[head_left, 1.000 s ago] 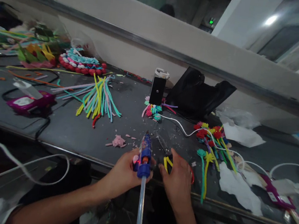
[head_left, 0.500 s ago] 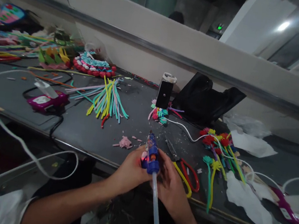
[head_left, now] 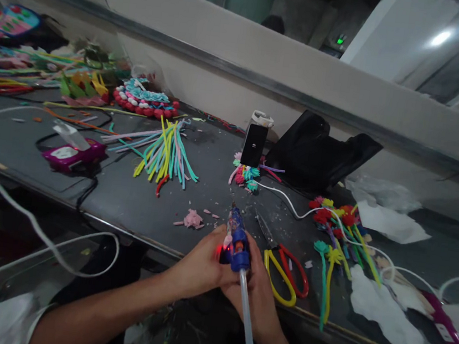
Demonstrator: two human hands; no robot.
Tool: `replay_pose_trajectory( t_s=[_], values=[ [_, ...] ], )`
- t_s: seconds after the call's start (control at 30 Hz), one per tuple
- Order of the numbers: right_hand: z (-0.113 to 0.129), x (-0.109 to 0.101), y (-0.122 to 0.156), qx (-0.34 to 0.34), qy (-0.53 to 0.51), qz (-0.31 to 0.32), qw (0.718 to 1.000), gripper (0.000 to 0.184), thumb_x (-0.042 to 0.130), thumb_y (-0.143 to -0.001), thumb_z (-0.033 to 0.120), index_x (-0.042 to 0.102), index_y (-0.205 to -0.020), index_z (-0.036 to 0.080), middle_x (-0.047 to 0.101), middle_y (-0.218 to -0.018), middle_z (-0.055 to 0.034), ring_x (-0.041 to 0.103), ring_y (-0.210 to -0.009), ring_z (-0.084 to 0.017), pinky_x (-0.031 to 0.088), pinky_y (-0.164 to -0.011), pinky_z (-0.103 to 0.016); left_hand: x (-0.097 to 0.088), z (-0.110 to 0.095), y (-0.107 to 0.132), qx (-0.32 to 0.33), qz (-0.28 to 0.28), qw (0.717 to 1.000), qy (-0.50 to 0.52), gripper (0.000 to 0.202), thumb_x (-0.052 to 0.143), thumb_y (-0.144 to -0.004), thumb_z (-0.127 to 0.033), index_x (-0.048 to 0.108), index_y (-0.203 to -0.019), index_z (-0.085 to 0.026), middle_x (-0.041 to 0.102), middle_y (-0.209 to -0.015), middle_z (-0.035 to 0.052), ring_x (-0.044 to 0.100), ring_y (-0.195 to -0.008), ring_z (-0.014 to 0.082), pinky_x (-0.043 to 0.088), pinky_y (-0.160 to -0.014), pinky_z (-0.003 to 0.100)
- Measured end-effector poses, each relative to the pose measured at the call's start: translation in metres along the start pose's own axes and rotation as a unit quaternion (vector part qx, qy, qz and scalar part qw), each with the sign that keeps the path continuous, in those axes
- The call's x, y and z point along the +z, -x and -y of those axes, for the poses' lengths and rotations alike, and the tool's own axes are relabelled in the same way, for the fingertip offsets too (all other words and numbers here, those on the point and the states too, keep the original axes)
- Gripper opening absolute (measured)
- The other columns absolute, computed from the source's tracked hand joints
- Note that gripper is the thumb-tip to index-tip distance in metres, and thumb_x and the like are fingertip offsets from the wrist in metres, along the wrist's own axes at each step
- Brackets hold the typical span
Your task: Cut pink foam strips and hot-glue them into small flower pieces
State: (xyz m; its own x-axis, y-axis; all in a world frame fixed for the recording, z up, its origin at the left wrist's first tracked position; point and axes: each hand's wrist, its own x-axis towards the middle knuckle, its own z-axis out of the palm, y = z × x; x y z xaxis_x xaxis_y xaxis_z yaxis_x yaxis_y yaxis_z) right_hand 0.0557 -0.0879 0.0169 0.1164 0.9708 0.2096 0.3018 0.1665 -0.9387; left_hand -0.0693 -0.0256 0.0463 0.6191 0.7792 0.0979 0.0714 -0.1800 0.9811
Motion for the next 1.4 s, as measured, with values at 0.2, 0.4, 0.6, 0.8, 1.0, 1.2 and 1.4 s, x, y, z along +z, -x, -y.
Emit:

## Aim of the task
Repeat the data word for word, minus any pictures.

## Response to the task
[head_left, 1.000 s ago] 
[head_left, 0.500 s ago] 
[head_left, now] 
Demonstrator: two human hands; no robot.
Tool: `replay_pose_trajectory( t_s=[_], values=[ [_, ...] ], )`
- t_s: seconds after the call's start (control at 30 Hz), one per tuple
- Order of the numbers: right_hand: z (-0.113 to 0.129), x (-0.109 to 0.101), y (-0.122 to 0.156), qx (-0.34 to 0.34), qy (-0.53 to 0.51), qz (-0.31 to 0.32), qw (0.718 to 1.000), gripper (0.000 to 0.184), thumb_x (-0.042 to 0.130), thumb_y (-0.143 to -0.001), thumb_z (-0.033 to 0.120), index_x (-0.042 to 0.102), index_y (-0.205 to -0.020), index_z (-0.036 to 0.080), middle_x (-0.047 to 0.101), middle_y (-0.218 to -0.018), middle_z (-0.055 to 0.034), ring_x (-0.041 to 0.103), ring_y (-0.210 to -0.009), ring_z (-0.084 to 0.017), pinky_x (-0.031 to 0.088), pinky_y (-0.164 to -0.011), pinky_z (-0.103 to 0.016); left_hand: x (-0.097 to 0.088), z (-0.110 to 0.095), y (-0.107 to 0.132), qx (-0.32 to 0.33), qz (-0.28 to 0.28), qw (0.717 to 1.000), qy (-0.50 to 0.52), gripper (0.000 to 0.202), thumb_x (-0.052 to 0.143), thumb_y (-0.144 to -0.004), thumb_z (-0.127 to 0.033), index_x (-0.048 to 0.108), index_y (-0.203 to -0.019), index_z (-0.085 to 0.026), middle_x (-0.041 to 0.102), middle_y (-0.209 to -0.015), middle_z (-0.035 to 0.052), ring_x (-0.044 to 0.100), ring_y (-0.195 to -0.008), ring_z (-0.014 to 0.082), pinky_x (-0.043 to 0.088), pinky_y (-0.160 to -0.014), pinky_z (-0.003 to 0.100)
- Measured end-effector poses, each relative to the pose measured at the call's start: translation in metres along the start pose's own axes and rotation as a unit quaternion (vector part qx, qy, qz and scalar part qw), each with the sign that keeps the path continuous, in those axes
- The call's x, y and z point along the +z, -x and -y of those axes, for the poses' lengths and rotations alike, and the tool's own axes are relabelled in the same way, for the fingertip offsets too (all other words and numbers here, those on the point and the states too, keep the original axes)
- Gripper opening absolute (measured)
- The other columns absolute, computed from the source's tracked hand joints
- Note that gripper is the thumb-tip to index-tip distance in metres, and thumb_x and the like are fingertip offsets from the wrist in metres, along the wrist's own axes at each step
- Brackets hold the typical span
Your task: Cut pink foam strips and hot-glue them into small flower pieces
State: (xyz m; its own x-axis, y-axis; all in a world frame fixed for the recording, z up, its origin at the left wrist's first tracked position; point and axes: each hand's wrist, its own x-axis towards the middle knuckle, its own z-axis out of the palm, y = z × x; x y z xaxis_x xaxis_y xaxis_z yaxis_x yaxis_y yaxis_z) right_hand 0.0557 -0.0879 0.0169 0.1164 0.9708 0.2096 0.3018 0.1665 -0.9387; left_hand -0.0693 -0.0256 0.0463 0.6191 0.7792 0.0979 0.0714 -0.1800 0.9811
Motion for the next 1.4 s, as measured, with values at 0.2, 0.4, 0.6, 0.8, 1.0, 1.2 and 1.4 s, x, y, z along +z, -x, -y.
Emit:

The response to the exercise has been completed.